Look through the records and copy each line with the string "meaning" in it.
[Opening RECORDS PROVIDED section]
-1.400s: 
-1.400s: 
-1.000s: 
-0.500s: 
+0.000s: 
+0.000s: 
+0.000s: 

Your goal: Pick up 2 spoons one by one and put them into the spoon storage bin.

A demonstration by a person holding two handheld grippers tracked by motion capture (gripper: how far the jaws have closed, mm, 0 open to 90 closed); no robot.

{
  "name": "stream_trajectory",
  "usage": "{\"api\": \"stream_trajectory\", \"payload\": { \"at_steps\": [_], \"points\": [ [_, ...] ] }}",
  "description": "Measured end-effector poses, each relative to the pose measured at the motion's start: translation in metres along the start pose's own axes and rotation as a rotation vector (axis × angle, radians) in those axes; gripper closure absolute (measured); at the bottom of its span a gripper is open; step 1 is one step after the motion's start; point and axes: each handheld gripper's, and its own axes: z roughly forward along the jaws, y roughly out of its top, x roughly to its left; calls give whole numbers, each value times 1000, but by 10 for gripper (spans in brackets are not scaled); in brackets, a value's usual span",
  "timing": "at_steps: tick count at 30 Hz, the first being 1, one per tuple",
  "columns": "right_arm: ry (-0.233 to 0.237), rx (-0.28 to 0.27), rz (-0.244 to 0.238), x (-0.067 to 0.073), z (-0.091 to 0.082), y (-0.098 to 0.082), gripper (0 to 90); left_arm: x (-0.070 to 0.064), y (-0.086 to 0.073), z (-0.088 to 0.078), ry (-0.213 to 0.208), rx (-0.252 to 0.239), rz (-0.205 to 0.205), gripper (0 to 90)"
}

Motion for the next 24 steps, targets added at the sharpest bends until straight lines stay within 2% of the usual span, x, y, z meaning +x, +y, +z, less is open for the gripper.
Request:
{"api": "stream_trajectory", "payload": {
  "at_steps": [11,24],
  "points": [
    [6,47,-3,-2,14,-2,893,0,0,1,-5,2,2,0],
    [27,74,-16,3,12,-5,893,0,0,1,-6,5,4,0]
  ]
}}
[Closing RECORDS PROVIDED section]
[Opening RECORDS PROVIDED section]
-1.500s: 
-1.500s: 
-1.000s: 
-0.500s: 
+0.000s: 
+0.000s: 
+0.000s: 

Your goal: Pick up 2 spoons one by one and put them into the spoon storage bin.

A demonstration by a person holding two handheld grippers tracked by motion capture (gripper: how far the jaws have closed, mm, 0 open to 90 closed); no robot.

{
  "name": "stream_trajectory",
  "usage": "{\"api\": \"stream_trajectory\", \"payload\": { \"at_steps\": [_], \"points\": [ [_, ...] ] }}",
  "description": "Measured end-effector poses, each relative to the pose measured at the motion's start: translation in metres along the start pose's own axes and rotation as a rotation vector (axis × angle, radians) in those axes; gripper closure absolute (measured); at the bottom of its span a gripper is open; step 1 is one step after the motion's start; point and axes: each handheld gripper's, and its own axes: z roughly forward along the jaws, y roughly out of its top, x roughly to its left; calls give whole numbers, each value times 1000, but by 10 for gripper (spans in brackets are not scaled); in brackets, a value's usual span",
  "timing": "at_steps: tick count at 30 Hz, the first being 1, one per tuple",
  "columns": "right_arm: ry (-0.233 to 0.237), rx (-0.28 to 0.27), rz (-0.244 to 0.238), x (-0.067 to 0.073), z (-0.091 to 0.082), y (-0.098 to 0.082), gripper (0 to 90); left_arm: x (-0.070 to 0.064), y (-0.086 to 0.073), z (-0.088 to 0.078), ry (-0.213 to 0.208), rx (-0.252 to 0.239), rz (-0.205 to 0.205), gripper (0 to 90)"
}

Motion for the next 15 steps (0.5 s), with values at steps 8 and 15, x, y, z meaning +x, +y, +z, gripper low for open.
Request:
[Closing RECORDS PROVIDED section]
■ **YOUR RESPONSE**:
Motion for the next 24 steps, targets added at the sharpest bends until straight lines stay within 2% of the usual span, x, y, z meaning +x, +y, +z, less is open for the gripper.
Motion for the next 15 steps (0.5 s), with values at steps 8 and 15, x, y, z meaning +x, +y, +z, gripper low for open.

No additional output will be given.